> _Work instructions_:
Although the records include pictures, the copy should not; write out exactly the lines from the first through the line with "Object locations in".

Supplied material below:

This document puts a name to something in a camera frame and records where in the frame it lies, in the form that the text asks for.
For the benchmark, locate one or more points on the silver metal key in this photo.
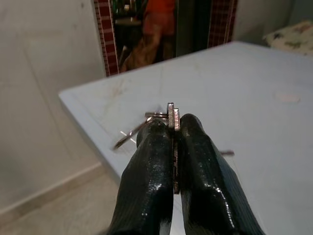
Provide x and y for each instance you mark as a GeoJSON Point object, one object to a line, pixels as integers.
{"type": "Point", "coordinates": [170, 115]}

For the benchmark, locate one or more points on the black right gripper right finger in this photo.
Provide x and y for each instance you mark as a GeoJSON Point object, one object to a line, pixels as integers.
{"type": "Point", "coordinates": [207, 191]}

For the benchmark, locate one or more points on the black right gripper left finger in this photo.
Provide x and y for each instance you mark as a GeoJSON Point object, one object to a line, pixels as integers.
{"type": "Point", "coordinates": [146, 186]}

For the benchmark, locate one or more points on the floral print pillow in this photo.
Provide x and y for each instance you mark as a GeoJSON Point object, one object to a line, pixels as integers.
{"type": "Point", "coordinates": [291, 36]}

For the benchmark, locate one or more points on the light blue plastic table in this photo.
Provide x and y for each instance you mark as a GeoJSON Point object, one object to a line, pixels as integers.
{"type": "Point", "coordinates": [244, 102]}

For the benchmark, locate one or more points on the person in orange clothes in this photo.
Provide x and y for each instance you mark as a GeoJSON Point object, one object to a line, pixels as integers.
{"type": "Point", "coordinates": [156, 22]}

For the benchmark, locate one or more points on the red plaid curtain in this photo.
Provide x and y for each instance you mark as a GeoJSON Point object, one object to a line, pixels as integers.
{"type": "Point", "coordinates": [222, 22]}
{"type": "Point", "coordinates": [107, 36]}

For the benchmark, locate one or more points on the dark door panel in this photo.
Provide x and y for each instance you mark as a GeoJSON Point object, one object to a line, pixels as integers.
{"type": "Point", "coordinates": [193, 24]}

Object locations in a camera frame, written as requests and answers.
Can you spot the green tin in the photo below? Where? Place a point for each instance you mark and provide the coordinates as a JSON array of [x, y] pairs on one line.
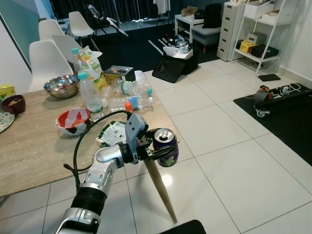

End of Supplied material.

> _Response_:
This document puts a name to something in a camera frame and records where in the frame it lies, in the form that the text asks for.
For the benchmark, locate one or more points on the silver metal key in this photo.
Provide x and y for each instance you mark as a GeoJSON Point object, one object to a line, pixels as integers.
{"type": "Point", "coordinates": [170, 115]}

For the benchmark, locate one or more points on the black right gripper right finger in this photo.
Provide x and y for each instance you mark as a GeoJSON Point object, one object to a line, pixels as integers.
{"type": "Point", "coordinates": [207, 191]}

For the benchmark, locate one or more points on the black right gripper left finger in this photo.
Provide x and y for each instance you mark as a GeoJSON Point object, one object to a line, pixels as integers.
{"type": "Point", "coordinates": [146, 186]}

For the benchmark, locate one or more points on the floral print pillow in this photo.
Provide x and y for each instance you mark as a GeoJSON Point object, one object to a line, pixels as integers.
{"type": "Point", "coordinates": [291, 36]}

For the benchmark, locate one or more points on the light blue plastic table in this photo.
Provide x and y for each instance you mark as a GeoJSON Point object, one object to a line, pixels as integers.
{"type": "Point", "coordinates": [244, 102]}

For the benchmark, locate one or more points on the person in orange clothes in this photo.
Provide x and y for each instance you mark as a GeoJSON Point object, one object to a line, pixels as integers.
{"type": "Point", "coordinates": [156, 22]}

For the benchmark, locate one or more points on the red plaid curtain in this photo.
Provide x and y for each instance you mark as a GeoJSON Point object, one object to a line, pixels as integers.
{"type": "Point", "coordinates": [222, 22]}
{"type": "Point", "coordinates": [107, 36]}

For the benchmark, locate one or more points on the dark door panel in this photo.
Provide x and y for each instance you mark as a GeoJSON Point object, one object to a line, pixels as integers.
{"type": "Point", "coordinates": [193, 24]}

Object locations in a camera frame, written as requests and answers.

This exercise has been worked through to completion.